It took me about a week to read A Perfect Husband by Douglas Wickard. I was sent the novel by the author to review, and I want to thank him for allowing me to read this book and review it.
I have to preface this review by saying that I tend to dislike books that are written in present tense. Some will argue that it’s the modern way to write or it’s a style, and I have to say that I agree it’s a style. However, just as some painters have their own style that is difficult to imitate by other artists, writing in present tense is difficult to do well in a full-length novel. Not to say that Wickard isn’t a good writer; he is a very good writer. I just feel that this book fell short of the mark. It would have read better in past tense, in my opinion.
I can see why he might try to write in present tense, to keep you in the moment, unsure of what’s happening next. However, I have a hard time reading present tense. Somehow a few authors manage it. Suzanne Collins is a famous example of someone who can do it, and I had no trouble reading The Hunger Games and liking it even with the present tense. Still, I think present tense is better left to the short stories and poems, where it can’t overwhelm or underwhelm you. There were a few times I had to go back and reread in order to really catch what was going on, especially when it went back and forth between past and present tense as the characters had flashbacks.
But I digress.
I thoroughly enjoyed the story. A recently divorced woman decides to leave the City (New York City, that is) and move out into the country to a cabin that her father had built long ago. It’s been abandoned for several years, and during that time, a serial killer – whose psychosis makes him kill women as his “brides” – has taken up the cabin and the surrounding woods as his killing ground. You get to be inside the heads of the protagonist, antagonist, the antagonist’s wife, a couple of the murdered girls, and a couple other characters as well during the telling of the story. It was interesting, to say the least. As someone who enjoys Criminal Minds and other psychological crime shows, as well as having studied psychology, the antagonist was a great character. In fact, I really wanted to know more about him than I did about even the main character.
The protagonist had her faults, and I couldn’t completely sympathize with her – our personalities are very different, I think – but I was still rooting for her towards the end of the book. That’s a point for the author, in my book. (No pun intended.)
All in all, I would recommend this book if you like suspense, mysteries and crime novels of this kind. As long as you don’t mind the present tense – and I know many people who don’t care for them – this book is definitely a good read.

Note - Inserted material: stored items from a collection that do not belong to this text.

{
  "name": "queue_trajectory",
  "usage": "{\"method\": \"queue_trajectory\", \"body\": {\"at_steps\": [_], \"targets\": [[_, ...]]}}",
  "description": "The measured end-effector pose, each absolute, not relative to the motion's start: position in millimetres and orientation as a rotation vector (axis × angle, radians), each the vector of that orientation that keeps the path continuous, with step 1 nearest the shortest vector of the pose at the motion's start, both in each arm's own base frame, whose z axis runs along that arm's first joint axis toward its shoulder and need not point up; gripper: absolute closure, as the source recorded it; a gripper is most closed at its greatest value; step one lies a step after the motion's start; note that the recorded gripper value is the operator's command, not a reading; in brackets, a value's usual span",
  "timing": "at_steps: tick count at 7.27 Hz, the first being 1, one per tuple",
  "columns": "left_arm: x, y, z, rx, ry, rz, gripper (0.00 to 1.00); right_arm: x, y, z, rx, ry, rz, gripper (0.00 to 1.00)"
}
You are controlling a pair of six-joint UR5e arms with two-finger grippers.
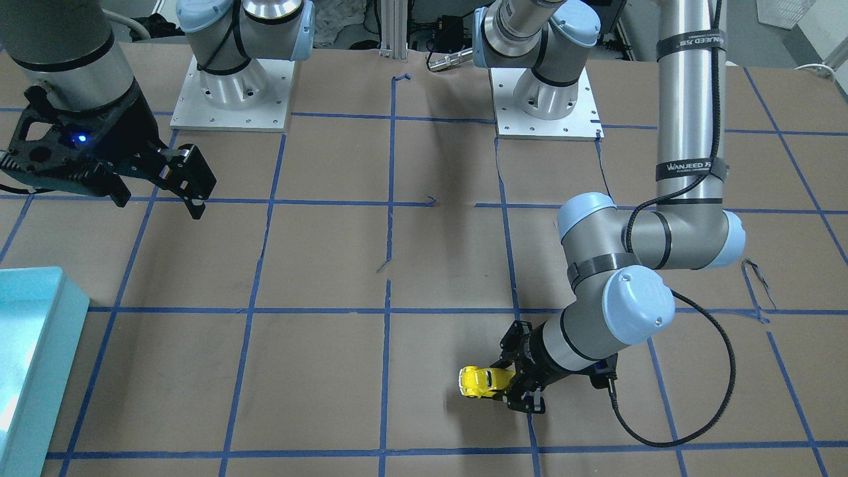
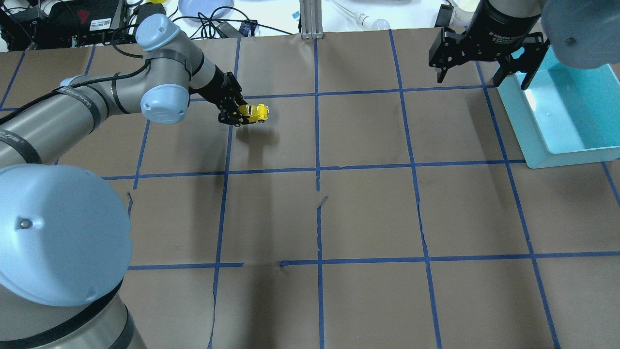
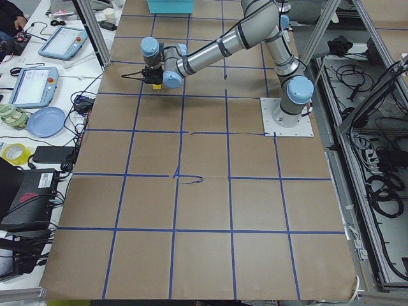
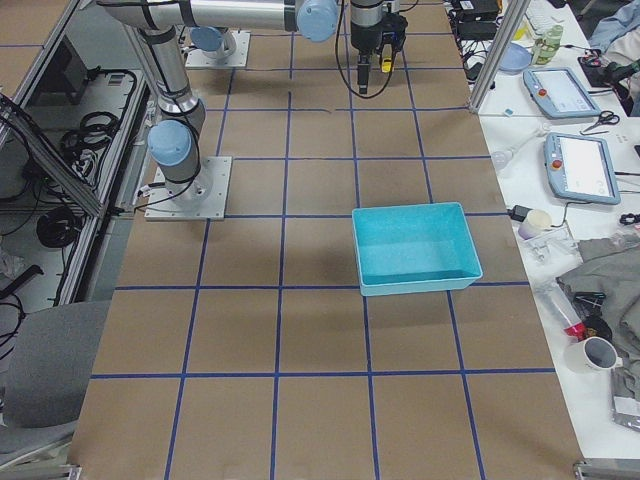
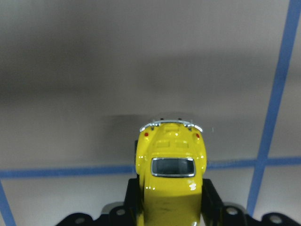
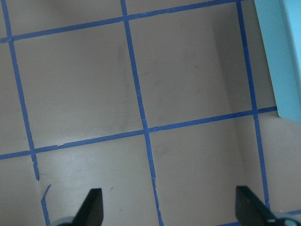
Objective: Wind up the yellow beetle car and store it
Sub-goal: 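Drag the held car with the left gripper toward the table center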
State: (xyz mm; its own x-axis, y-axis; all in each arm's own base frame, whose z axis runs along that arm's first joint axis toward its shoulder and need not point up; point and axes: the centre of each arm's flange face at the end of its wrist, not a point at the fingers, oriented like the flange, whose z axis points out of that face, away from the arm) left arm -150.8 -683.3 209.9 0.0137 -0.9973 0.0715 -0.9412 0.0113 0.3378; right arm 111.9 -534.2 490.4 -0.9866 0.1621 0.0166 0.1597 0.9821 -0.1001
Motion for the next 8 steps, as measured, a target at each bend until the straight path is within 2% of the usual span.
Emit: {"method": "queue_trajectory", "body": {"at_steps": [4,8], "targets": [[-160.4,-684.6,190.4,1.951,-2.029,-0.325,1.0,111.9,-534.1,490.4,-0.252,-3.103,0.154,0.0],[-130.7,-690.9,180.8,1.987,-2.106,-0.225,1.0,111.9,-534.1,490.4,-0.252,-3.103,0.154,0.0]]}}
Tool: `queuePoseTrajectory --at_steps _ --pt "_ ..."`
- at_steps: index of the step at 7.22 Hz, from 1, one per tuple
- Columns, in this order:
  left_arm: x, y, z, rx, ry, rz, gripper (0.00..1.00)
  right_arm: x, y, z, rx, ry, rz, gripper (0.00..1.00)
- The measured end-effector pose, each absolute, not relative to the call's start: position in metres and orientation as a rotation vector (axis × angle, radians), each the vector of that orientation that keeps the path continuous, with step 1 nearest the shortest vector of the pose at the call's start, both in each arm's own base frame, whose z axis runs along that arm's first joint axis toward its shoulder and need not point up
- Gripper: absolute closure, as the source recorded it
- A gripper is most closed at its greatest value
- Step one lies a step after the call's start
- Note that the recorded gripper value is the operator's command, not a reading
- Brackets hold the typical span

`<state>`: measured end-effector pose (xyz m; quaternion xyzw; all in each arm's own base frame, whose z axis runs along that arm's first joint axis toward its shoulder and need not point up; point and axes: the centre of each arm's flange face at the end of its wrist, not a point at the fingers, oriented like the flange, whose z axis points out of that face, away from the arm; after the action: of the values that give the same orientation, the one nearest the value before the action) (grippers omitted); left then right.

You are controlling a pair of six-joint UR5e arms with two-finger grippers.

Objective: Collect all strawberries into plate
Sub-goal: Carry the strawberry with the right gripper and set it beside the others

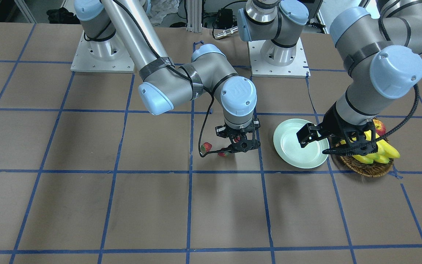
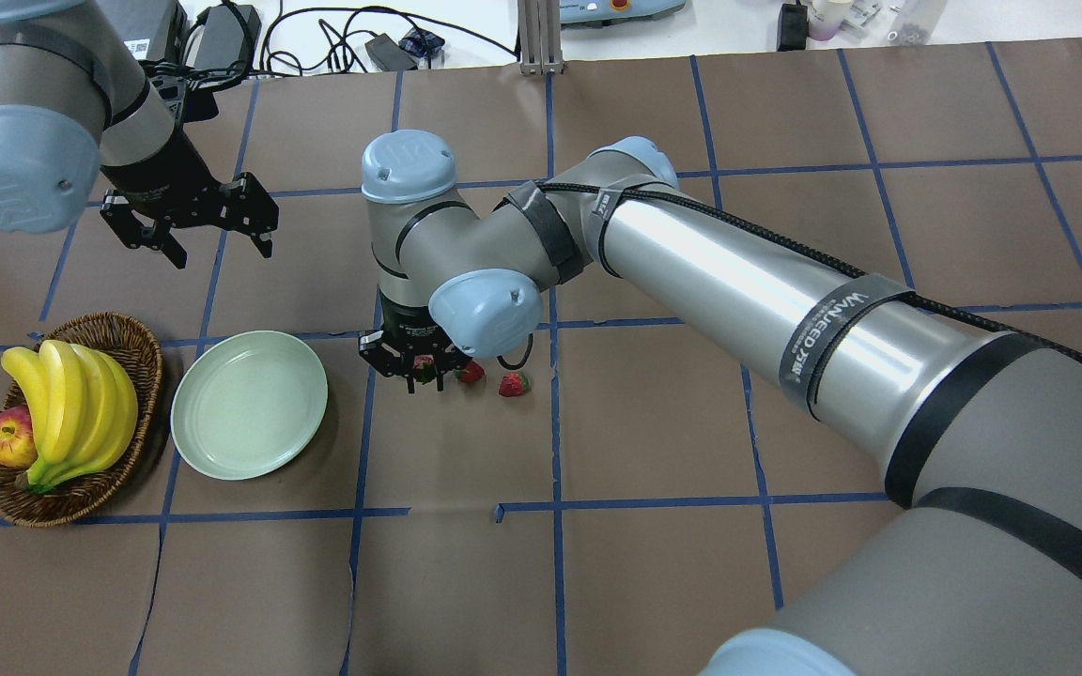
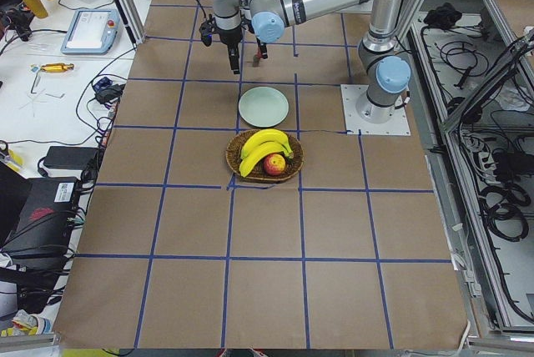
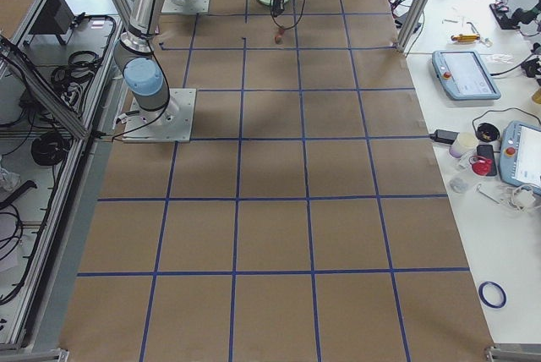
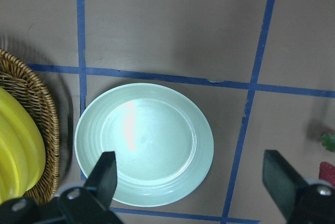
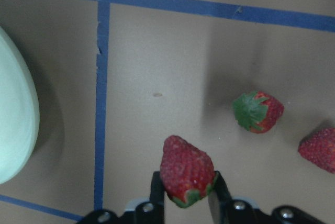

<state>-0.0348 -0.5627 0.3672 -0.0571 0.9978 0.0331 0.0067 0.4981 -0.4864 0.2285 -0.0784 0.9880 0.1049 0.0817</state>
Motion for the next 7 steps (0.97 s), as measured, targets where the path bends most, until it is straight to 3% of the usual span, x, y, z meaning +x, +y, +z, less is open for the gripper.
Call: queuePoseTrajectory --at_steps 2,5,6,7 --pt "-0.035 -0.564 0.366 -0.177 3.121 0.107 0.0 0.5 -0.486 0.216 -0.238 2.956 0.334 0.94" --pt "-0.034 -0.565 0.366 -0.177 3.12 0.099 0.0 0.502 -0.489 0.199 -0.242 2.957 0.333 0.67" --pt "-0.034 -0.565 0.364 -0.176 3.119 0.101 0.0 0.501 -0.489 0.194 -0.244 2.962 0.338 0.52" --pt "-0.034 -0.565 0.363 -0.177 3.12 0.103 0.0 0.5 -0.489 0.19 -0.245 2.969 0.344 0.15"
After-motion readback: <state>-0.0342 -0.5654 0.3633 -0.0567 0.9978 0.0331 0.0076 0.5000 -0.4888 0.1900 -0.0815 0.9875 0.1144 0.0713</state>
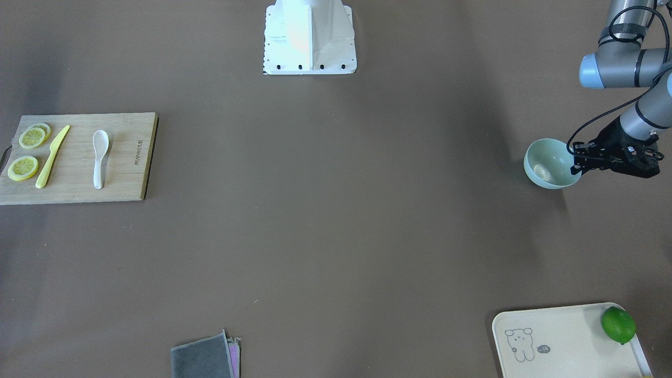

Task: Place spoon in bowl
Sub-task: 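Grasp the rim of the pale green bowl with the left gripper, then carry the bowl to table centre with left gripper while right reaches spoon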

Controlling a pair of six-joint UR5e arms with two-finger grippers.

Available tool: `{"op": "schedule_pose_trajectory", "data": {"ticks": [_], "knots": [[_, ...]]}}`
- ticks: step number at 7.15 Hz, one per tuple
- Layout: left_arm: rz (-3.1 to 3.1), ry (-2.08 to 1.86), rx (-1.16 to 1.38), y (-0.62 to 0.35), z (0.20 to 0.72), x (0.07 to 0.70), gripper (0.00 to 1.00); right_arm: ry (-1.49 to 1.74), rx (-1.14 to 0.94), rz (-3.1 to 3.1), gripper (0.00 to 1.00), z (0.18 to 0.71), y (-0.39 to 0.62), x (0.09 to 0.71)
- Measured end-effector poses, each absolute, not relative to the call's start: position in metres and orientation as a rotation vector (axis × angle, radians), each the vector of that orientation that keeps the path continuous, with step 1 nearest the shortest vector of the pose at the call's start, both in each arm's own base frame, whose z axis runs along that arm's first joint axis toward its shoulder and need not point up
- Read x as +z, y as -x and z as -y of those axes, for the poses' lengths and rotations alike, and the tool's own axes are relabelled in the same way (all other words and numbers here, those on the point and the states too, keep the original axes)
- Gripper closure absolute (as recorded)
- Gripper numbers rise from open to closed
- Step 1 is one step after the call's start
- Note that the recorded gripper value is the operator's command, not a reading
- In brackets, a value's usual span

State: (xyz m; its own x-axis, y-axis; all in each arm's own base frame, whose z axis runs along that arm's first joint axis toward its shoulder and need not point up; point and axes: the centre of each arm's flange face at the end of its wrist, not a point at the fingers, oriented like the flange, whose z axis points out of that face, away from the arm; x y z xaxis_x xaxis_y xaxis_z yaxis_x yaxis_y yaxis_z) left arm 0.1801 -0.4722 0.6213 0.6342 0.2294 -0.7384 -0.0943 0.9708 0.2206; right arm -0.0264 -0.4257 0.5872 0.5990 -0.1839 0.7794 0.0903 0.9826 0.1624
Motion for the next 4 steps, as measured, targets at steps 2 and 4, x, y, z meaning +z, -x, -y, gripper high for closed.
{"op": "schedule_pose_trajectory", "data": {"ticks": [2, 4], "knots": [[-0.919, -0.19, 0.128, -0.188, 0.476, 0.561, 1.0, -0.097, -0.141, 0.925, 0.0, 0.443, 0.049, 0.567], [-0.968, -0.145, 0.033, -0.226, 0.492, 0.457, 1.0, -0.086, -0.136, 0.912, 0.01, 0.464, 0.089, 0.539]]}}
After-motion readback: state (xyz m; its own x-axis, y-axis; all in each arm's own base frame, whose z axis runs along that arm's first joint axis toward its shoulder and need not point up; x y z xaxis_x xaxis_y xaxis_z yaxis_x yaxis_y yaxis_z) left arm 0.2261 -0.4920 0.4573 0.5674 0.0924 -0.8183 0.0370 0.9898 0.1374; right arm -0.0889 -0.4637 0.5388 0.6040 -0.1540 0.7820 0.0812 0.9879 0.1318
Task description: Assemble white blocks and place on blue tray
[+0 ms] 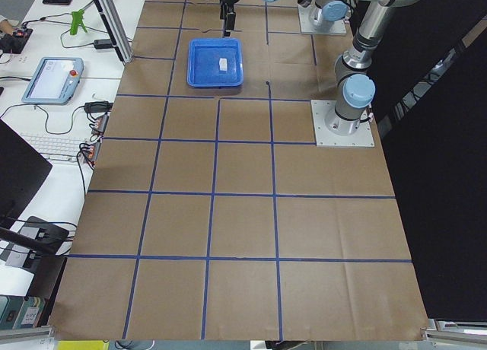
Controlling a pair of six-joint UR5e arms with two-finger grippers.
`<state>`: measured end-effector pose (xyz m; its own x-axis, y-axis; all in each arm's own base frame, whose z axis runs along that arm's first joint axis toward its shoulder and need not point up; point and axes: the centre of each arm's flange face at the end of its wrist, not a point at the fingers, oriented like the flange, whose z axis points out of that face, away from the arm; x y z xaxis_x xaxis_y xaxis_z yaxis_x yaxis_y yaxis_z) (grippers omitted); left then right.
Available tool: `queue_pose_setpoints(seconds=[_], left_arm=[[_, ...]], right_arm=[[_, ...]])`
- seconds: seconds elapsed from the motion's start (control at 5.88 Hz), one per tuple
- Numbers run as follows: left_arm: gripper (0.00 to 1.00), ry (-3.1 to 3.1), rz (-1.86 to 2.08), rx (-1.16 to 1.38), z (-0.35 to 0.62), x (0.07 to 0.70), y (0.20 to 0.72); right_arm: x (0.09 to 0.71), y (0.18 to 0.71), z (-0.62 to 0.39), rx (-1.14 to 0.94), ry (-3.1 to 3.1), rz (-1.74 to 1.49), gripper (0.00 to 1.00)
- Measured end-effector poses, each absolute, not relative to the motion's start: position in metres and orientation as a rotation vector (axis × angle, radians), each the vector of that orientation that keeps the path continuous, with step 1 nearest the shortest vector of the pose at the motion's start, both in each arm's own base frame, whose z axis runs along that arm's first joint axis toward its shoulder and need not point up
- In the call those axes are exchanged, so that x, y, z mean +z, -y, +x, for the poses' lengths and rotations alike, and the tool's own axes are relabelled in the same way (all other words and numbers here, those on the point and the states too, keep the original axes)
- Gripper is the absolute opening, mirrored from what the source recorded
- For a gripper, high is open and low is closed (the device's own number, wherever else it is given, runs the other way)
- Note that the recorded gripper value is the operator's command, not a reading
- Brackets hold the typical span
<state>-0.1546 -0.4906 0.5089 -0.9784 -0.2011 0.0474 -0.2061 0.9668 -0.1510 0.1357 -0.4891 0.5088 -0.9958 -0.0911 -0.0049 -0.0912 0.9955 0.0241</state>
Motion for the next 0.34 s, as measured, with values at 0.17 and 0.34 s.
queue_pose_setpoints(seconds=[0.17,0.34], left_arm=[[0.99,3.084,0.319,0.241,-0.1546,0.5089,0.4905],[0.99,3.083,0.319,0.245,-0.1547,0.5091,0.4908]], right_arm=[[0.5095,0.4889,0.1344,0.037,-3.134,-0.138,1.0],[0.5099,0.4884,0.1346,0.036,-3.135,-0.139,1.0]])
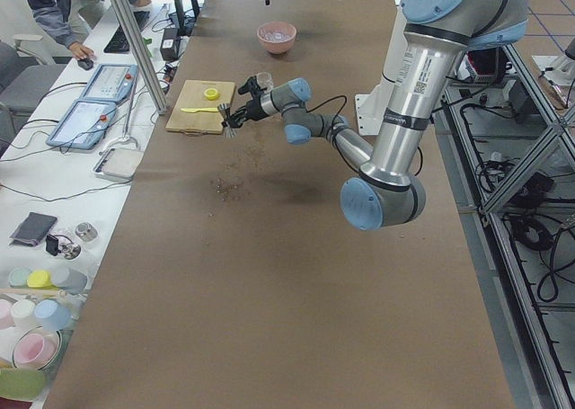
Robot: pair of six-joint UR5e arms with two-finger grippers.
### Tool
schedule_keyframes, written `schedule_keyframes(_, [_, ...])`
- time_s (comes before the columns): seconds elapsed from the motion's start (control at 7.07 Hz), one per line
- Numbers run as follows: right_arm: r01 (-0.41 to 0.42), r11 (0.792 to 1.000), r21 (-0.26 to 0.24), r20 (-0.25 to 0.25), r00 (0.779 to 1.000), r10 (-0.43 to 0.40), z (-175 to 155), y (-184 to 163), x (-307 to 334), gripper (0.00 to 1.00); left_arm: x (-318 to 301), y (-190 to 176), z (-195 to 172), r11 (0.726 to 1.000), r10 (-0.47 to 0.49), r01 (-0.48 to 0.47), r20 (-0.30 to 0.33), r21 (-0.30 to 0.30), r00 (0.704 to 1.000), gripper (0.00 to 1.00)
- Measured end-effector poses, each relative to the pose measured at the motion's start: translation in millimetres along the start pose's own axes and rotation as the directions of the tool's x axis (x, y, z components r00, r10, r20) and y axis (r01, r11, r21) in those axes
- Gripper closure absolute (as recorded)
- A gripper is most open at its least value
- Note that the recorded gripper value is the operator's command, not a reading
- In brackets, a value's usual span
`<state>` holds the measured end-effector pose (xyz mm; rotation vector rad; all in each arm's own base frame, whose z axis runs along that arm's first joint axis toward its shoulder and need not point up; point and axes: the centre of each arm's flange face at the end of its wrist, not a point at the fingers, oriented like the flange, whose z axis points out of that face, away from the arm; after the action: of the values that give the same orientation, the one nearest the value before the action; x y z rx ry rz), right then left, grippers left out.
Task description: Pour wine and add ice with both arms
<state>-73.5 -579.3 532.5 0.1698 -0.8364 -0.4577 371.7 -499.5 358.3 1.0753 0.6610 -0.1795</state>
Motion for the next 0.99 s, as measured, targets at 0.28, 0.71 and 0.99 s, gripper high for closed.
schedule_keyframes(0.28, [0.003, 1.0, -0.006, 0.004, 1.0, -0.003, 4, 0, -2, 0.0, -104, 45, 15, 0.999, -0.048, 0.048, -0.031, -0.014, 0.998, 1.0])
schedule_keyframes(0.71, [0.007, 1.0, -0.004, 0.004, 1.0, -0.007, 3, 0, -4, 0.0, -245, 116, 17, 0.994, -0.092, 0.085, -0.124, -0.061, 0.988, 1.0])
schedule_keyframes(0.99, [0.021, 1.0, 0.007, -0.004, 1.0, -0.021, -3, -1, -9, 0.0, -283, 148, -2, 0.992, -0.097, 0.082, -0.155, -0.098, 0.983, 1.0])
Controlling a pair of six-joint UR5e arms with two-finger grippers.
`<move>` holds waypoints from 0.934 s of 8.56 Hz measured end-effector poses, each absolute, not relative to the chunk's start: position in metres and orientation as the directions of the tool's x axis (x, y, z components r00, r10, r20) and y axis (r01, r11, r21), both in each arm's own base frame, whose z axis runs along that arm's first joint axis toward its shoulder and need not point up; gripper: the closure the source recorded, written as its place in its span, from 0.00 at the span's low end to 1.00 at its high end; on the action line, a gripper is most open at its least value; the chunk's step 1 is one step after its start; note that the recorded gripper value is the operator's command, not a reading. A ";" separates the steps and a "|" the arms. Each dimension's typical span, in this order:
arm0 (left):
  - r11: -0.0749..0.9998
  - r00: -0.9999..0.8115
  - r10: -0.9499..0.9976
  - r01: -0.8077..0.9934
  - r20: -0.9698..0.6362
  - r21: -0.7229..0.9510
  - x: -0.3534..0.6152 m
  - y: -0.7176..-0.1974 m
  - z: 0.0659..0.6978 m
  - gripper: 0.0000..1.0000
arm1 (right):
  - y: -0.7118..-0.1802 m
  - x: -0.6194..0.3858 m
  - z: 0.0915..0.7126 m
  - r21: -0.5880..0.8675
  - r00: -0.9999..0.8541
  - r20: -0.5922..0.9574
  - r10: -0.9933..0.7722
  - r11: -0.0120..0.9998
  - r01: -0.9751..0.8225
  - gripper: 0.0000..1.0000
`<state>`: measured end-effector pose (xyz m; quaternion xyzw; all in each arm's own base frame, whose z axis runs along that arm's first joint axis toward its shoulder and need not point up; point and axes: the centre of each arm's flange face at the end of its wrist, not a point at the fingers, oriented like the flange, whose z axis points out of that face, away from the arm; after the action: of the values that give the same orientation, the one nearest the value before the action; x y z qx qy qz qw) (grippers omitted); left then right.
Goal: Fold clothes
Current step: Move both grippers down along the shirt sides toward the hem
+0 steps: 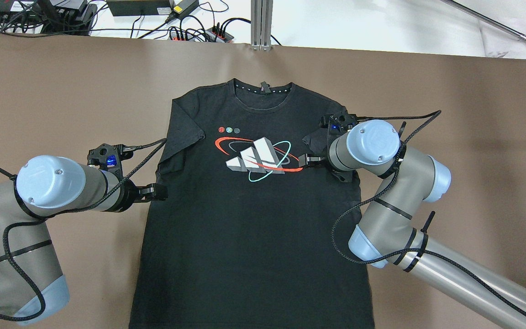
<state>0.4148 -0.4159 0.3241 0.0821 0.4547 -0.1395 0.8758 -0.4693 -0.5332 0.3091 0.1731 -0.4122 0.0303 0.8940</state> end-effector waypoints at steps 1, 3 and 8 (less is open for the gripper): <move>0.947 0.547 -0.169 0.320 -0.820 0.018 0.414 -0.416 0.323 0.06 | -0.535 -0.470 0.314 0.289 0.658 0.747 -0.092 0.937 -0.197 0.05; 0.947 0.546 -0.168 0.321 -0.821 0.019 0.414 -0.415 0.323 0.06 | -0.535 -0.469 0.325 0.288 0.660 0.746 -0.092 0.938 -0.194 0.05; 0.947 0.559 -0.176 0.320 -0.810 0.015 0.410 -0.412 0.311 0.06 | -0.522 -0.466 0.352 0.283 0.645 0.757 -0.100 0.941 -0.187 0.05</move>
<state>0.4098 -0.4115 0.3110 0.0803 0.4479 -0.1409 0.8792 -0.4656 -0.5224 0.3516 0.1706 -0.4204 0.0246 0.8908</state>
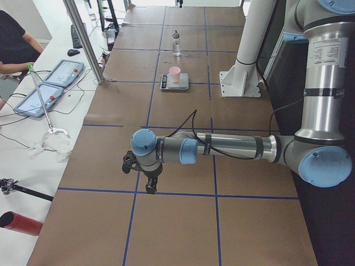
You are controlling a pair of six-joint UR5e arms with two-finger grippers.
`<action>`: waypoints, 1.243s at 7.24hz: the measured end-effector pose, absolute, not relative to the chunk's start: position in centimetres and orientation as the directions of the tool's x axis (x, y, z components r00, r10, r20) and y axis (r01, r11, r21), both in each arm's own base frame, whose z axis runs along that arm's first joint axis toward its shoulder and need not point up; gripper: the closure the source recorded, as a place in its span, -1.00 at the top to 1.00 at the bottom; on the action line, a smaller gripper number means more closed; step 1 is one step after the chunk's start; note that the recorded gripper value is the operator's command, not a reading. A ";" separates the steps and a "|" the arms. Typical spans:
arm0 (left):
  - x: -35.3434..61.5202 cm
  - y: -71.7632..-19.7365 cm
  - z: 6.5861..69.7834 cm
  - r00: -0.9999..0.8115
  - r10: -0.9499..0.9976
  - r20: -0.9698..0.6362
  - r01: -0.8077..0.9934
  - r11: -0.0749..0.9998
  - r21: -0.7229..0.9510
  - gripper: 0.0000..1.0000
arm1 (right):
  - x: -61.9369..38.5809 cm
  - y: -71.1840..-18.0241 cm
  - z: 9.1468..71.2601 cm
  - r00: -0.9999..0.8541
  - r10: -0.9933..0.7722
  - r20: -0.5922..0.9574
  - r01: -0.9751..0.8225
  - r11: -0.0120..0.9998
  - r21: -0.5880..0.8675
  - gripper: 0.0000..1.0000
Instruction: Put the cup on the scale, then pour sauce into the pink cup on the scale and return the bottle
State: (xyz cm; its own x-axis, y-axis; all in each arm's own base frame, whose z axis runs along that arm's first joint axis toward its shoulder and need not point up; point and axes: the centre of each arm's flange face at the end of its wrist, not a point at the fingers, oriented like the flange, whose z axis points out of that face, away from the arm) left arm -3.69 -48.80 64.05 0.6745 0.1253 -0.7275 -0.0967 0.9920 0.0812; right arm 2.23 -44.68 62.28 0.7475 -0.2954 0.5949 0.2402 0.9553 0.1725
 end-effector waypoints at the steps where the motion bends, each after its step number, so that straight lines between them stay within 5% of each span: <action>1: -3.7 -48.8 64.2 0.674 0.123 -0.729 -0.097 0.992 0.078 1.00 | 2.2 -44.6 62.2 0.746 -0.301 0.594 0.245 0.953 0.176 1.00; 9: -3.6 -48.8 64.1 0.670 0.119 -0.733 -0.094 0.993 0.076 1.00 | 1.7 -43.9 62.3 0.705 -0.288 0.648 0.229 0.957 0.177 1.00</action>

WOW!! Thank you so much for your great review! I understand the first person thing and quite frankly…the only reason I chose ‘it’ versus third person reflective was that I wanted that ‘there, there’ quality to the action… some readers have loved it and others… have not! The question is…do I complete the sequel the same as the first? You are most gracious, and I so appreciate your point of view! Many thanks for taking the time!! Douglas Wickard
My first instinct is that you wrote the first book in first person, so any sequel would also have to be in first person. Otherwise it would feel off, in my opinion. However, these our your books; do what feels right to you. While you’re supposed to take into account your readers – and you should – it is still your story to tell. Tell it the way you feel it should be told.